Kalari Krishna R, Sinnwell Jason P, Thompson Kevin J, Tang Xiaojia, Carlson Erin E, Yu Jia, Vedell Peter T, Ingle James N, Weinshilboum Richard M, Boughey Judy C, Wang Liewei, Goetz Matthew P, Suman Vera
All authors: Mayo Clinic, Rochester, MN.
JCO Clin Cancer Inform. 2018 Dec;2:1-11. doi: 10.1200/CCI.18.00012.
The majority of patients with cancer receive treatments that are minimally informed by omics data. We propose a precision medicine computational framework, PANOPLY (Precision Cancer Genomic Report: Single Sample Inventory), to identify and prioritize drug targets and cancer therapy regimens.

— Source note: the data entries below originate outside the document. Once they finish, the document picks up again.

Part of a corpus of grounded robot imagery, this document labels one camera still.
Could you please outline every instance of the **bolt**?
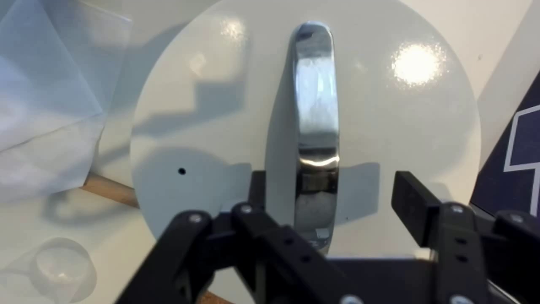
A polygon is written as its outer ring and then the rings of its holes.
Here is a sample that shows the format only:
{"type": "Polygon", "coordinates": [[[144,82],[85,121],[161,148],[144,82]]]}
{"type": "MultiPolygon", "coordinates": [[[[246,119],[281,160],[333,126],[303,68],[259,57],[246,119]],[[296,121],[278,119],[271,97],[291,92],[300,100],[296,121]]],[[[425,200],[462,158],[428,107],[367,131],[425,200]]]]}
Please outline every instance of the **bolt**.
{"type": "Polygon", "coordinates": [[[455,295],[450,298],[450,304],[474,304],[474,303],[468,298],[455,295]]]}
{"type": "Polygon", "coordinates": [[[362,304],[362,301],[357,300],[355,296],[347,295],[347,296],[340,298],[339,304],[362,304]]]}
{"type": "Polygon", "coordinates": [[[462,214],[462,207],[453,205],[453,207],[452,207],[452,212],[453,212],[453,214],[462,214]]]}
{"type": "Polygon", "coordinates": [[[522,224],[522,219],[517,217],[517,215],[511,215],[509,220],[511,220],[512,224],[522,224]]]}
{"type": "Polygon", "coordinates": [[[252,214],[252,209],[251,209],[249,205],[242,205],[242,207],[239,209],[239,212],[241,212],[242,215],[249,215],[249,214],[252,214]]]}
{"type": "Polygon", "coordinates": [[[200,224],[200,222],[202,222],[202,217],[200,217],[200,215],[190,215],[190,217],[188,217],[188,224],[197,225],[197,224],[200,224]]]}

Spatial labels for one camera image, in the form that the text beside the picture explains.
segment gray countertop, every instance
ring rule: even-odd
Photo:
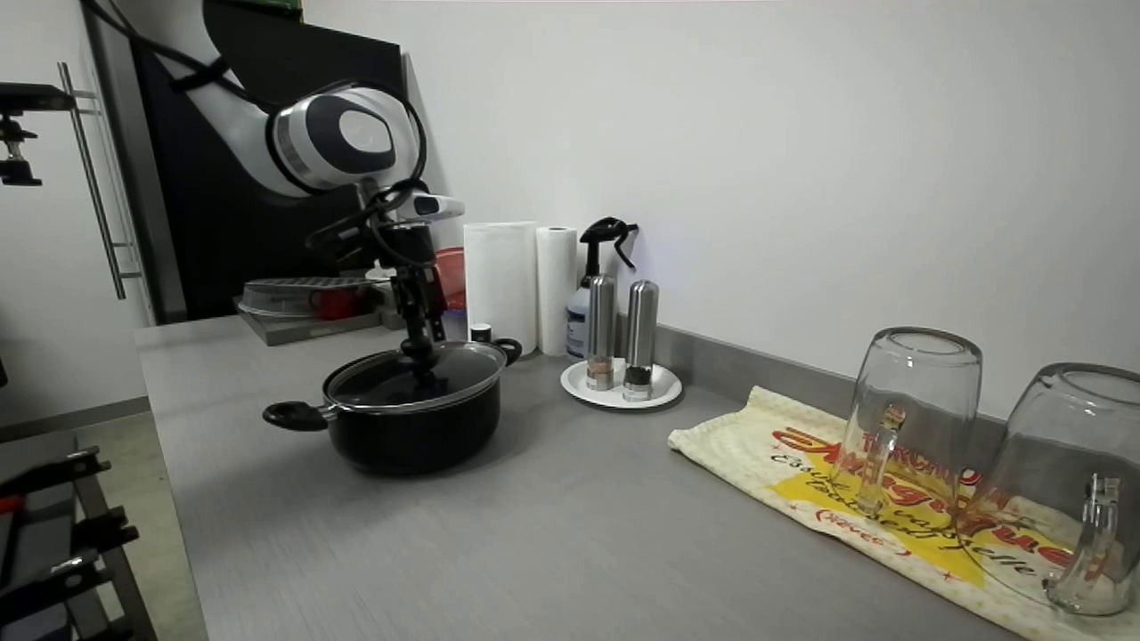
[[[745,404],[703,385],[607,413],[564,394],[564,361],[519,361],[496,442],[417,480],[360,477],[329,433],[260,424],[396,342],[267,348],[236,318],[143,340],[212,641],[1009,639],[668,451],[674,426]]]

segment white wall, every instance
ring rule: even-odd
[[[643,223],[664,323],[856,373],[884,323],[1140,366],[1140,2],[310,0],[400,36],[469,216]]]

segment spray bottle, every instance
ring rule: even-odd
[[[624,248],[629,234],[637,234],[637,223],[626,223],[616,216],[602,216],[582,234],[582,243],[588,245],[584,275],[565,302],[565,351],[577,361],[584,355],[584,342],[588,342],[590,281],[602,275],[598,245],[611,243],[616,255],[635,272]]]

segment dish towel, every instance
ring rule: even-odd
[[[1068,564],[1068,550],[1036,532],[985,526],[957,540],[930,526],[946,513],[920,486],[889,488],[888,518],[863,519],[835,480],[830,462],[840,433],[840,418],[750,387],[745,410],[674,431],[668,445],[802,526],[830,534],[1023,639],[1140,639],[1140,605],[1118,616],[1068,616],[1047,605],[1041,576],[1058,572],[1052,564]]]

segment drinking glass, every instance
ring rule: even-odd
[[[933,329],[878,331],[837,448],[840,495],[868,519],[903,506],[911,534],[946,532],[981,385],[983,351],[973,342]]]
[[[1026,582],[1013,582],[1068,613],[1130,610],[1140,558],[1140,373],[1042,366],[1013,410],[968,532],[1003,564],[1020,552]]]

The PANOPLY approach integrates clinical data with germline and somatic features obtained from multiomics platforms and applies machine learning and network analysis approaches in the context of the individual patient and matched controls. The PANOPLY workflow uses the following four steps: selection of matched controls to the patient of interest; identification of patient-specific genomic events; identification of suitable drugs using the driver-gene network and random forest analyses; and provision of an integrated multiomics case report of the patient with prioritization of anticancer drugs.
The PANOPLY workflow can be executed on a stand-alone virtual machine and is also available for download as an R package. We applied the method to an institutional breast cancer neoadjuvant chemotherapy study that collected clinical and genomic data as well as patient-derived xenografts to investigate the prioritization offered by PANOPLY. In a chemotherapy-resistant patient-derived xenograft model, we found that that the prioritized drug, olaparib, was more effective than placebo in treating the tumor ( P < .05). We also applied PANOPLY to in-house and publicly accessible multiomics tumor data sets with therapeutic response or survival data available.
PANOPLY shows promise as a means to prioritize drugs on the basis of clinical and multiomics data for an individual patient with cancer. Additional studies are needed to confirm this approach.
大多数癌症患者接受的治疗在很大程度上未依据组学数据。我们提出了一种精准医学计算框架PANOPLY(精准癌症基因组报告:单样本清单),以识别药物靶点并对癌症治疗方案进行优先级排序。
PANOPLY方法将临床数据与从多组学平台获得的种系和体细胞特征相结合,并在个体患者及匹配对照的背景下应用机器学习和网络分析方法。PANOPLY工作流程包括以下四个步骤:选择与感兴趣患者匹配的对照;识别患者特异性基因组事件;使用驱动基因网络和随机森林分析识别合适的药物;提供患者的综合多组学病例报告并对抗癌药物进行优先级排序。
PANOPLY工作流程可在独立虚拟机上执行,也可作为R包下载。我们将该方法应用于一项机构性乳腺癌新辅助化疗研究,该研究收集了临床和基因组数据以及患者来源的异种移植瘤,以研究PANOPLY提供的优先级排序。在一个化疗耐药的患者来源的异种移植瘤模型中,我们发现优先级排序的药物奥拉帕利在治疗肿瘤方面比安慰剂更有效(P <.05)。我们还将PANOPLY应用于内部和公开可用的具有治疗反应或生存数据的多组学肿瘤数据集。
PANOPLY有望作为一种基于临床和多组学数据为个体癌症患者对药物进行优先级排序的方法。需要更多研究来证实这种方法。